Wednesday, April 30, 2014

Random walks and stumbles

Random walks and random stumbles

Random walks are a gold mine for a wide variety of stochastic theory and practice. They are easy to explain, easy to code, and easy to misunderstand. In this section, we start out with the simplest imaginable random walk and then show how things can go wrong. Note that this post is also available in nbviewer where the math below may render better than here in blogger.

Let's examine the problem of the one-dimensional random walk.

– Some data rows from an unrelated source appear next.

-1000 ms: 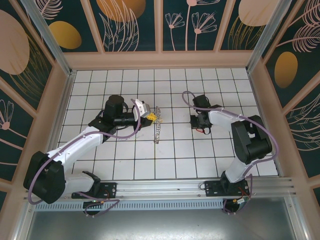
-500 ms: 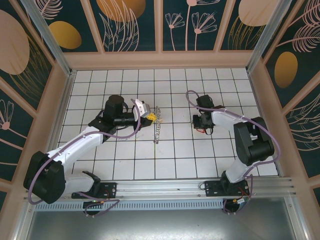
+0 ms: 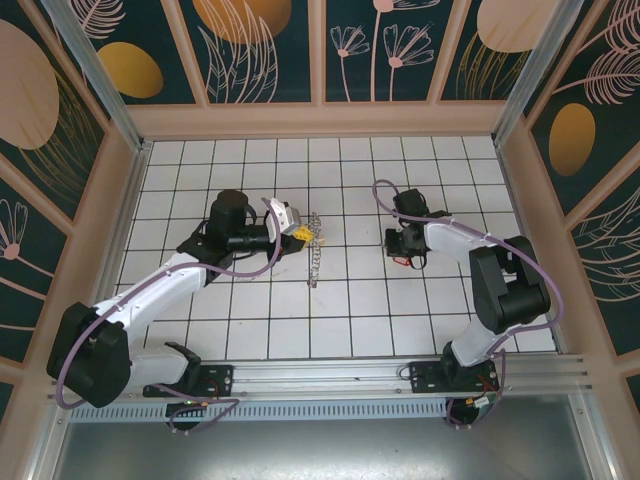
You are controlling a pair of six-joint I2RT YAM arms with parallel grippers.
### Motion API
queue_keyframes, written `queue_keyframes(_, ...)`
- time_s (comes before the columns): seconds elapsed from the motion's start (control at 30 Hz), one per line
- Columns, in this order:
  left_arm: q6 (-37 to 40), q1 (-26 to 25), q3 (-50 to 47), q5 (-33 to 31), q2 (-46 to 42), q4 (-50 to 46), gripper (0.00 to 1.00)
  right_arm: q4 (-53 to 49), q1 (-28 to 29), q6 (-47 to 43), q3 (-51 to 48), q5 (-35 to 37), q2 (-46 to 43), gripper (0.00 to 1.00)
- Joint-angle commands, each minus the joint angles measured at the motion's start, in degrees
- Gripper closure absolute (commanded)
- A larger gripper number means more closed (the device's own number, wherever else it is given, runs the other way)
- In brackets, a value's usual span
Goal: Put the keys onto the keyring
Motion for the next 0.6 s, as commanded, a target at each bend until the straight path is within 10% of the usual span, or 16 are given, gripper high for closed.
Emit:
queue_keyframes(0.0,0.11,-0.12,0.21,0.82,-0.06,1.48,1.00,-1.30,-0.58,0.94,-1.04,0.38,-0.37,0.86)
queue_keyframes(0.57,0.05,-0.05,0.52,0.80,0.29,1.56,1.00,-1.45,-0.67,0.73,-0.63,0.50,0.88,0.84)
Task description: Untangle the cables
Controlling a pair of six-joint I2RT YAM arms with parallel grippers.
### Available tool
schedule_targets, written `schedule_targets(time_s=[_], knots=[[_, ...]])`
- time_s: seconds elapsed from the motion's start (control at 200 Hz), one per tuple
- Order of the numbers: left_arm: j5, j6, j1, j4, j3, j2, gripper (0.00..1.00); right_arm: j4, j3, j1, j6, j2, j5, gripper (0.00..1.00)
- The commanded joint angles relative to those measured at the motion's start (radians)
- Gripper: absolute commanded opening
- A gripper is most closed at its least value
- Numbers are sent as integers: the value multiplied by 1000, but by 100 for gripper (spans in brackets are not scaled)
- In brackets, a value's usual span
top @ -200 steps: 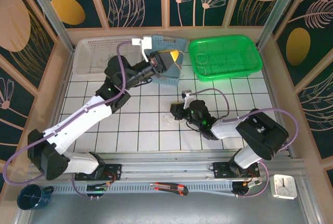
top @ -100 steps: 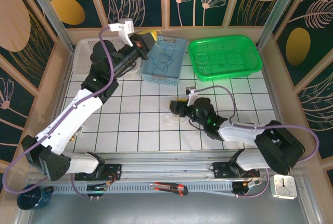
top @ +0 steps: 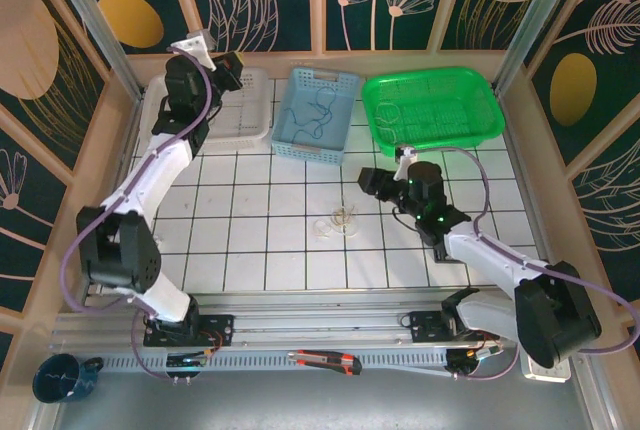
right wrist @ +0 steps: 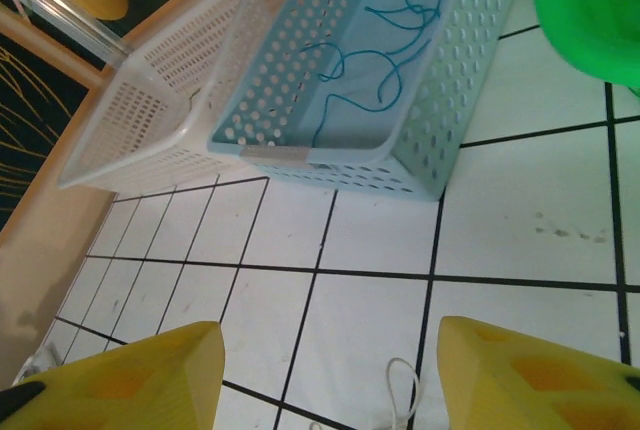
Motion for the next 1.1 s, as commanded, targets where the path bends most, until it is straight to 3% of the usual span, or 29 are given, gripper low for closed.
schedule_targets(time_s=[0.0,0.1,0.315,0.38,0.46,0.55,0.671,1.096], knots=[[-2,-22,46,58,67,90,0,-23,39,-21,-5,2,-54,58],[2,-10,65,47,140,192,0,-7,44,-22,3,25,-66,58],[-45,60,66,-62,338,388,14,26,26,-24,36,36,-86,58],[-50,76,66,-101,387,427,27,24,17,-24,41,25,-89,58],[-57,82,66,-121,406,448,51,14,3,-24,44,2,-87,58],[-51,83,66,-116,389,428,69,0,-12,-23,48,-31,-82,58],[-33,72,66,-76,317,367,81,-14,-29,-24,51,-60,-78,59],[150,46,61,-30,-18,98,99,-26,-70,-23,86,-72,-86,58]])
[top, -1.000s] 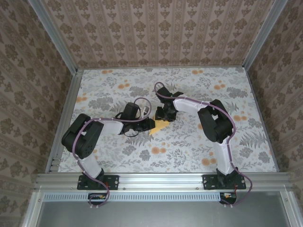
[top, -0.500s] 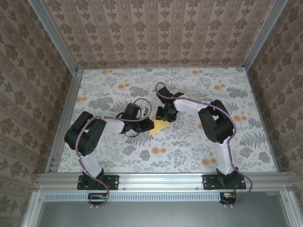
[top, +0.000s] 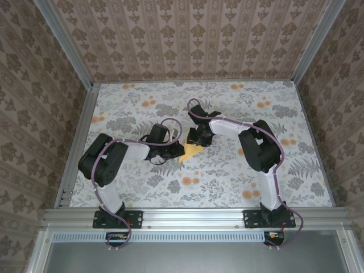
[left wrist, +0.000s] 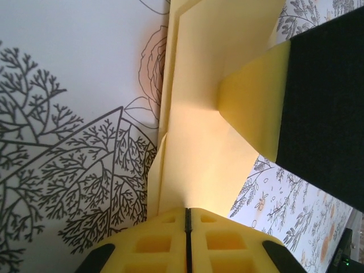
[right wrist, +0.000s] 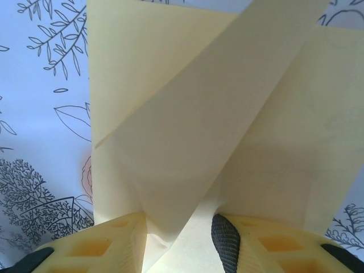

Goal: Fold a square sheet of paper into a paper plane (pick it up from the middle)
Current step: Fourth fold the wing at the center of the table.

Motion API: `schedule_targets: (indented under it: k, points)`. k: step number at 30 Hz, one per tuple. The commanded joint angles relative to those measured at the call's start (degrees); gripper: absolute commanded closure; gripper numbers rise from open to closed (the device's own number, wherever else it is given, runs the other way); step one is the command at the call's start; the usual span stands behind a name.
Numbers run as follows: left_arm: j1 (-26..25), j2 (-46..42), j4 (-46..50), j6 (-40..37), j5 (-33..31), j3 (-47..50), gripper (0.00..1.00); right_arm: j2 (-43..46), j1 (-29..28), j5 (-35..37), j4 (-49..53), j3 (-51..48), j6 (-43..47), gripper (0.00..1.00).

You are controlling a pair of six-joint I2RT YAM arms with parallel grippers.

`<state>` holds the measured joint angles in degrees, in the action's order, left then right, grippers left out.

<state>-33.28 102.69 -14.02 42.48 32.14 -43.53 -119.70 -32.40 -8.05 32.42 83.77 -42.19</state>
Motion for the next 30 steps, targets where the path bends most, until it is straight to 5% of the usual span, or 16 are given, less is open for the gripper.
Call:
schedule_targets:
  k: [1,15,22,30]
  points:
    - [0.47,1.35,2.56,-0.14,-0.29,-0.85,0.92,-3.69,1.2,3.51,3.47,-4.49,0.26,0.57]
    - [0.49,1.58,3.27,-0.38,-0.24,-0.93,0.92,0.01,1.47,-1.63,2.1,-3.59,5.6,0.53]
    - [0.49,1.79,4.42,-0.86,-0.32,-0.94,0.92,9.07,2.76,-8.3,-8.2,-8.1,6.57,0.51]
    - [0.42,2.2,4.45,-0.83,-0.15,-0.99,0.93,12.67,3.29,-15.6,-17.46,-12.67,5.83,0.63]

Consider a particle at the origin ($x=0$), with $p$ probability of moving to the right and $q=1-p$ probability of moving to the left. When the particle reaches $x=1$, the experiment terminates. On average, how many steps are required for this to terminate if $p=1/2$? This seems like a reasonable question, doesn't it?

The first thing we have to do is establish the conditions under which termination occurs. Thus, we need the probability that the particle ultimately reaches $x=1$. We'll call this probability $P$. On average, how many steps does it make to terminate?

This experiment is easy enough to code as shown below:
In [168]:
def walk():
     'starting at x=0, step left/right with probability 1/2 until x=1'
     x=0
     while x!=1:
         x+=random.choice([-1,1]) # equi-probable left-right move
         yield x
Some classical deft reasoning leads to:
$$ P = p + q P^2 $$
where $p$ is the probability it moves to $x=1$ from $x=0$ on the first try, and $q$ is the probability it does not, but then ultimately makes it back to $x=0$ (with probability $P$) and then again makes it from there to $x=1$, again with probability $P$ (thus, $P^2$).
There are two solutions to $P$, $P=1$ and $P=p/(1-p)$. The crossover point is $p=1/2$. This is drawn below.
In [169]:
from __future__ import  division # want floating point division

fig,ax=subplots()
p = linspace(0,0.5,20)
ax.plot(p,p/(1-p),label=r'$p<1/2$',lw=3.)
ax.plot([0.5,1],[1,1],label=r'$p > 1/2$',lw=3.)
ax.axis(ymax=1.1)
ax.legend(loc=0)
ax.set_xlabel('$p$',fontsize=16)
ax.set_ylabel('$P$',fontsize=16)
ax.set_title(r'Probability of reaching $x=1$ from $x=0$',fontsize=16)
ax.grid()

Average number of steps to termination

A straight-forward question to ask is what is the average number of steps it takes to ultimately terminate this random walk? The quick analysis above says that the particle will ultimately terminate, but, on average, how many steps are required for this to happen?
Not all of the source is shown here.